In recent years, a plethora of autobiographical accounts, oral histories, and novels have attempted to capture the experiences and “mother wit” of the aging African-American and Chicana midwives of the South and Southwest. Historians have tended to focus more on the struggles to regulate and remove midwives from the birthing chamber, or to recalibrate their successes against the obstetricians who fought to regulate and replace them. Fraser brings together the reflexive voice of a Jamaican-born “outsider,” historical data, a critical understanding of how race plays out in Southern daily life, and carefully crafted fieldwork. The result provides us with more insight into how, as she subtitles her book, “dialogues of birth, race and memory” are created in a Virginia African-American community rather than merely adding another monograph on the twentieth-century midwife struggle to the existing historiography.

Fraser begins by making the midwife experience central to southern black life by focusing on one community. She interviewed those who [End Page 547] remembered midwife birthing as well as former midwives. She also uses historical data for a sophisticated re-reading of the state medical journals and the larger context of public health efforts to survey, control, and care for the black community. She places her fieldwork data within a nuanced understanding of how silences are used in African-American communities, while public memories are both constructed, and “stigmatized traditions and experiences” are hidden (7).
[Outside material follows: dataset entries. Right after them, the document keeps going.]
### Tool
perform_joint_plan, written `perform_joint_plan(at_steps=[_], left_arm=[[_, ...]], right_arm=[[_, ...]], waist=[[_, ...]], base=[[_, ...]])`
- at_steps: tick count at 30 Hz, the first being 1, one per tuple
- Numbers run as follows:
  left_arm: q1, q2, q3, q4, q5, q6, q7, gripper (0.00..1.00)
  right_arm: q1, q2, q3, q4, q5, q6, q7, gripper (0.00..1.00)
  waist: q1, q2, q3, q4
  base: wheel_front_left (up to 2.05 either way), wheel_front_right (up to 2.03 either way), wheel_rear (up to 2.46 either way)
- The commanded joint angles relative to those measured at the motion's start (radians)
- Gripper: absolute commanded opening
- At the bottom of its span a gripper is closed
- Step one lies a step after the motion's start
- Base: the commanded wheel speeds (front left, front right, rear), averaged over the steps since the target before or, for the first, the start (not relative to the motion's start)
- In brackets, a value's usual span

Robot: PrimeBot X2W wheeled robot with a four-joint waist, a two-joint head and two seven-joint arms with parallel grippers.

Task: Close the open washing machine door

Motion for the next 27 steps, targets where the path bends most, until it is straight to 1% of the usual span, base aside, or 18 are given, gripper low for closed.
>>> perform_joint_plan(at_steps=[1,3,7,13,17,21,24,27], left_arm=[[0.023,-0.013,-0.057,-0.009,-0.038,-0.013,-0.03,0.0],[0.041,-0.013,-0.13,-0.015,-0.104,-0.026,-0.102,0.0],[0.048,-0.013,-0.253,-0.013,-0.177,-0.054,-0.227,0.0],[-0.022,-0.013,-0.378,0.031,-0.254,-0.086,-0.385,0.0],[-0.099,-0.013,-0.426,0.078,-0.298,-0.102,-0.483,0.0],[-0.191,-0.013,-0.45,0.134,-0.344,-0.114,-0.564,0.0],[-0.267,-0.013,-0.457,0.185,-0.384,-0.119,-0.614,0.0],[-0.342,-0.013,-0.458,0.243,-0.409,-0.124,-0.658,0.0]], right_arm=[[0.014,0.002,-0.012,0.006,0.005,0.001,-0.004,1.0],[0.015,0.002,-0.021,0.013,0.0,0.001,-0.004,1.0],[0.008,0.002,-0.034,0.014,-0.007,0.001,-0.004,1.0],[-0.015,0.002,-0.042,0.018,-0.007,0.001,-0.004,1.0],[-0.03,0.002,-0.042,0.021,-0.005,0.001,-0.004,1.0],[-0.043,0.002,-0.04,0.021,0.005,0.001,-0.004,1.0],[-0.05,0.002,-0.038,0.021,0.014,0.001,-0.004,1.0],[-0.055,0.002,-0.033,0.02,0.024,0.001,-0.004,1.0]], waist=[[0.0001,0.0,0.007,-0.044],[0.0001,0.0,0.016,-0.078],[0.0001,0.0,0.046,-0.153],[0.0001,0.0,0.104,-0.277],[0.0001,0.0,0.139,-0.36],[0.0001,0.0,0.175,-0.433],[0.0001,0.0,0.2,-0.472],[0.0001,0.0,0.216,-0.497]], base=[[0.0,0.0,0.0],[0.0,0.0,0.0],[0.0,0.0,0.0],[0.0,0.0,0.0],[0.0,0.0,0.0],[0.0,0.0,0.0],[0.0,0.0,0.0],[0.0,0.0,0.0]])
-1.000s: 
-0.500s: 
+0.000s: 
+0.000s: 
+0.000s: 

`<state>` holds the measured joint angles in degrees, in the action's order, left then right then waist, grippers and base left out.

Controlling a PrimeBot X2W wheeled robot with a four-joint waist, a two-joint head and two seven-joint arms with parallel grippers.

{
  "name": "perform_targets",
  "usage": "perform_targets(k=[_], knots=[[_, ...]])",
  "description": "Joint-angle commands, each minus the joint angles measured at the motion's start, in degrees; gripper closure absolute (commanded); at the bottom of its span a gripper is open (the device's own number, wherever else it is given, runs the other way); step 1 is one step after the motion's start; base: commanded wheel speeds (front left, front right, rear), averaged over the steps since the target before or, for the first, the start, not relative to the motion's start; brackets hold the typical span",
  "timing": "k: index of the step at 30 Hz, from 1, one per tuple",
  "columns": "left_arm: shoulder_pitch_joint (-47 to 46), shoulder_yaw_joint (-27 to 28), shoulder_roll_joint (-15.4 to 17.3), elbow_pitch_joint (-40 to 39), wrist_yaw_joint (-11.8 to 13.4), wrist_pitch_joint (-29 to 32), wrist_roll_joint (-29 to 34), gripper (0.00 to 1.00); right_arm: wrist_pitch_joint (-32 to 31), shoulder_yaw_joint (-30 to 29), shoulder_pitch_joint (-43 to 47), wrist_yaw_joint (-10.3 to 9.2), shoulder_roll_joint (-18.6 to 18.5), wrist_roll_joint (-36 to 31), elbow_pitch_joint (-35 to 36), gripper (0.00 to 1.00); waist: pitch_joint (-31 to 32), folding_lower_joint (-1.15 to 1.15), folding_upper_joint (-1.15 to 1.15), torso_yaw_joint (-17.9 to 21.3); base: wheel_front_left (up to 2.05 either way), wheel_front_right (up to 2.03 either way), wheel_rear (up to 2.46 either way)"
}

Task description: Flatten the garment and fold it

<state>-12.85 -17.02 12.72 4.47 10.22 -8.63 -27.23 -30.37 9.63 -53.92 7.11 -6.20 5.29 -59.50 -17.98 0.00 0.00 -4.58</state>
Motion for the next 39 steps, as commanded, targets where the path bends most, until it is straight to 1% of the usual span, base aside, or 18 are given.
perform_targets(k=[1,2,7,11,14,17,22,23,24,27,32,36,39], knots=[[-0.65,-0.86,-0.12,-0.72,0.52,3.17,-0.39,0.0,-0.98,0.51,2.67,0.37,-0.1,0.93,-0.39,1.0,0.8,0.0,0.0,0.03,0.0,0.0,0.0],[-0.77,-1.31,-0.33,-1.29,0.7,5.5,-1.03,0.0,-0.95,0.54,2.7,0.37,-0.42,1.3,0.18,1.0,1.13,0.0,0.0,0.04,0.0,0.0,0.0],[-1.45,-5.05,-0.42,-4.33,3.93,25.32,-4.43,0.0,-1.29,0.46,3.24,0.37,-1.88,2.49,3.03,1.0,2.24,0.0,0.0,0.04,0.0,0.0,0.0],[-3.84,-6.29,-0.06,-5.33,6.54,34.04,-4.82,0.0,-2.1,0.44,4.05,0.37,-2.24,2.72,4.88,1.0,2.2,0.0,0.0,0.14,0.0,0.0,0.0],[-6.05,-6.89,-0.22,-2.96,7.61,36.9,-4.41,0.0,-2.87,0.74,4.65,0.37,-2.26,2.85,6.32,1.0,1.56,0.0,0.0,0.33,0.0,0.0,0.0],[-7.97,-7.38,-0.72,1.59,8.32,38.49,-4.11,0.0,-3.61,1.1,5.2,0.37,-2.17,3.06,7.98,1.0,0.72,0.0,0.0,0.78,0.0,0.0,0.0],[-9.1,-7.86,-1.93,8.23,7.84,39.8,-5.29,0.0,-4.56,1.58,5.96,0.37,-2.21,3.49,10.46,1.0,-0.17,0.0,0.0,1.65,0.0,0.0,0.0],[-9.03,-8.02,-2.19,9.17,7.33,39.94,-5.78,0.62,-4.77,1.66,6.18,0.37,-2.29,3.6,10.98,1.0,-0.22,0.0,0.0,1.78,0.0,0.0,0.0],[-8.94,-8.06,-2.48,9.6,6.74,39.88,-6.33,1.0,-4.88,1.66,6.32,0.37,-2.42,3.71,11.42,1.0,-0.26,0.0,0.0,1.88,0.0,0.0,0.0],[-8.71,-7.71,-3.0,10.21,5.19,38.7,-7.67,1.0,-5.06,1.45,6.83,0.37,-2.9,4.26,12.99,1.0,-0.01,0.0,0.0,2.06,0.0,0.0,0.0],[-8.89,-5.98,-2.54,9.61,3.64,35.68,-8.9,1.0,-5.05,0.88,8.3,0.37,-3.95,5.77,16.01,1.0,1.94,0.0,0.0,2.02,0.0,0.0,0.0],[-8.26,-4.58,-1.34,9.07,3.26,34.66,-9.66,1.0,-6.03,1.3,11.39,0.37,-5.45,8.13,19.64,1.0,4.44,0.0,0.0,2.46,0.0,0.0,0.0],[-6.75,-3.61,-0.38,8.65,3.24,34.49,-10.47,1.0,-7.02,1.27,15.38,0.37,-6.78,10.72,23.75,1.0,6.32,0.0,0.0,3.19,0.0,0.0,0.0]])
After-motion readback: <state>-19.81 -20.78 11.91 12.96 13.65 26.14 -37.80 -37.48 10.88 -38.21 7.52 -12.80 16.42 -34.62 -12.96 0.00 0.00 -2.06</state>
Fraser weaves rich methodological discussions about public memory and race relations into her narratives. Her multilayered approach circles the question of midwifery by presenting a history of the early twentieth-century mechanisms for midwife control and an examination of “three prevailing historical narratives: the ‘great’ men, the midwife on the rebound, and the suppressed midwifery narratives of southern midwifery history” (35). Further, she applies the anthropological frames that explore the human body in its physical, cultural, and social contexts, providing superb understandings of the “cosmologies of the body” developed in a black community (218).

Fraser portrays midwives as liminal figures, circulating as links to the surveillance power of state officials and protectors of black community autonomy and secrets. She thoroughly discusses how trained midwives with the new birthing “science” could become the agents that obscured the economic reasons for the high black infant and maternal mortality rates and reinforced records of racial purity demanded by racist state law. But her careful interviewing and analysis demonstrate how communities came to understand and remember this power. Fraser banishes forever the naive view of midwives merely as community heroines, state agents, or dangerous amateurs. Specialists may find familiar some of the reworkings of the midwife control debates. But thoughtful new insights and critiques of the existing historiography are abundant.

This book is an excellent contribution to the growing literature on the inexorable intertwining of race, gender, science, and medicine. It is a terrific example of how reflexive anthropology and historical analysis can be enriched in the hands of a thoughtful and sophisticated scholar.